In the end, I'm not sure what to make of this memoir -- except that it gives me a new insight into more of the evil of war.

Chronology
October-November 1942 On the Don River outside Stalingrad. Makes a hasty retreat and get injured. Thus survives.
October-November 1943 On the Dneiper in Eastern Ukraine some 500km south of Kursk. Russians are in the process of their steady push of the Germans out of Russia. His unit is one of the delaying units set up to give the retreating soldiers more time.
December 1943 Major assault by the Russians on the line of the Dneiper River.
January 1944 Retreat from the Dneiper River near Dneproperovsk.
March 1944 Miserable retreat to just north of the Black Sea. From where they are transferred to Romania.
April 1944 Part of a big successful fight where the Germans defeat the Russians near Lasi (Jassy) on the border between Romania and Moldava. Russian will have it back by July.
June 1944 Heavy fighting near Jassy as Russians are intent on retaking Jassy.
July 1944 Transferred to Poland; hard fighting; losing; injured and off the hospital.
October 1944 Fighting in Poland.
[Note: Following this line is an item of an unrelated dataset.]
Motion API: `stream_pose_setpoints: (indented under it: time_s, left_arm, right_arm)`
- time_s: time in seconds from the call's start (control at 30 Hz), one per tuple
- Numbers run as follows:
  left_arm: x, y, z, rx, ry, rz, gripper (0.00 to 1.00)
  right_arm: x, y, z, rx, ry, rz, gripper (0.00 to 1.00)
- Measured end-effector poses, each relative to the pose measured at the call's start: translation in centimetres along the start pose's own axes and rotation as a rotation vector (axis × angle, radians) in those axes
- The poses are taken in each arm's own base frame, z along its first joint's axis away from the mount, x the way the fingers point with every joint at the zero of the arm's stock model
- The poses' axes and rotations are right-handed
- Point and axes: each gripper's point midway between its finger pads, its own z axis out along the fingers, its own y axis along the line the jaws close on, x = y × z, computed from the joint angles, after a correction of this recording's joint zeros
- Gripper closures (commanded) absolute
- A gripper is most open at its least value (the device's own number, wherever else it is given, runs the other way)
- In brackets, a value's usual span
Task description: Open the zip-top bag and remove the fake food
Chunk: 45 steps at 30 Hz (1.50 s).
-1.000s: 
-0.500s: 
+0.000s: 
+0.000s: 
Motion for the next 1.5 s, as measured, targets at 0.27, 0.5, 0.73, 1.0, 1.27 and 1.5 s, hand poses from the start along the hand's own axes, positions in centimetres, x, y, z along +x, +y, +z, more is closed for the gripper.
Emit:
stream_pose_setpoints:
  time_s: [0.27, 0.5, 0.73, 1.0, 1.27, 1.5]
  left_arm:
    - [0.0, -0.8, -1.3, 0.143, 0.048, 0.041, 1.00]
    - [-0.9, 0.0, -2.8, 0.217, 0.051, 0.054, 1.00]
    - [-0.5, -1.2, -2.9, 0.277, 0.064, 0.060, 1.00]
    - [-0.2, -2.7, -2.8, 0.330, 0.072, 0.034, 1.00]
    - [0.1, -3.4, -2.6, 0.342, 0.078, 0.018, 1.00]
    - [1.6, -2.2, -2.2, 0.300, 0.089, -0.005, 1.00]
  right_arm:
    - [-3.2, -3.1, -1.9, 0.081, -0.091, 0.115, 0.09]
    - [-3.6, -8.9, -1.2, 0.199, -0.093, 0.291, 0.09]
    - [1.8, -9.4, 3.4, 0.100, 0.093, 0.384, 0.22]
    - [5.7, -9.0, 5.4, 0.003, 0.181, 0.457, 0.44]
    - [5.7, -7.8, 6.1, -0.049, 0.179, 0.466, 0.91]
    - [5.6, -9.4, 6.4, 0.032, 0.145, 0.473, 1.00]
Says he is in the troops that first come into Nemmersdorf (the site of a famous Red Army massacre of civilians), but that seems hard to believe.
January-March 1945 In Denmark as a trainer for new recruits.
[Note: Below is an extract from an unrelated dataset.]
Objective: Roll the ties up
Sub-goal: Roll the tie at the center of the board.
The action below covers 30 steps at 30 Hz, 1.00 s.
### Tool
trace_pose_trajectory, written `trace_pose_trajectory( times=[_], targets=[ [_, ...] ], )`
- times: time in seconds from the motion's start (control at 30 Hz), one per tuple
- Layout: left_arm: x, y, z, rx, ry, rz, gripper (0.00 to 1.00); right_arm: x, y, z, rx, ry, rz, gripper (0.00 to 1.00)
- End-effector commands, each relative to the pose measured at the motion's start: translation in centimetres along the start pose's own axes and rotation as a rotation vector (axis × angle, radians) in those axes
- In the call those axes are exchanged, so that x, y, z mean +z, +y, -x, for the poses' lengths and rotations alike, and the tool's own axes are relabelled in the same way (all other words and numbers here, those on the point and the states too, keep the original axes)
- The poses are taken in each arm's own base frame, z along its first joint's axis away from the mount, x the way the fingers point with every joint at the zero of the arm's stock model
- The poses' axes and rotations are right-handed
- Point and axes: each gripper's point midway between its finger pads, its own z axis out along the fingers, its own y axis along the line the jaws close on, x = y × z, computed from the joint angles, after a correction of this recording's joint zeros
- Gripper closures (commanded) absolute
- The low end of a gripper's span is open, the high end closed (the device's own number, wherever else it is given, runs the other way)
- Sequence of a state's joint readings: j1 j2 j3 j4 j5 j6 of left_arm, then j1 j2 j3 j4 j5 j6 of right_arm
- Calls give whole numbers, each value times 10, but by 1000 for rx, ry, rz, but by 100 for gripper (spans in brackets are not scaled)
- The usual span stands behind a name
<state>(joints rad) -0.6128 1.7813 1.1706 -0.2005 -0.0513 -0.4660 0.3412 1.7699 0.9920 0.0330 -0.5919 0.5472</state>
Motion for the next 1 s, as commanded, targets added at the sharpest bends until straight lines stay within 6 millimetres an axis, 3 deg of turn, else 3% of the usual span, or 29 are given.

March 1945 Volunteers for the front with his ragtag group of new recruits. Sent to Stettin on the Oder as the Russians are pushing their way to Berlin. Is soon injured, and sent back to a hospital.
End of April 1945 Is in a hospital that is taken by the Americans, but the Americans turn the German POWs over to Russia. He reinfects his wound to get back to the sick ward, and survives this. Spends time in American camp then released.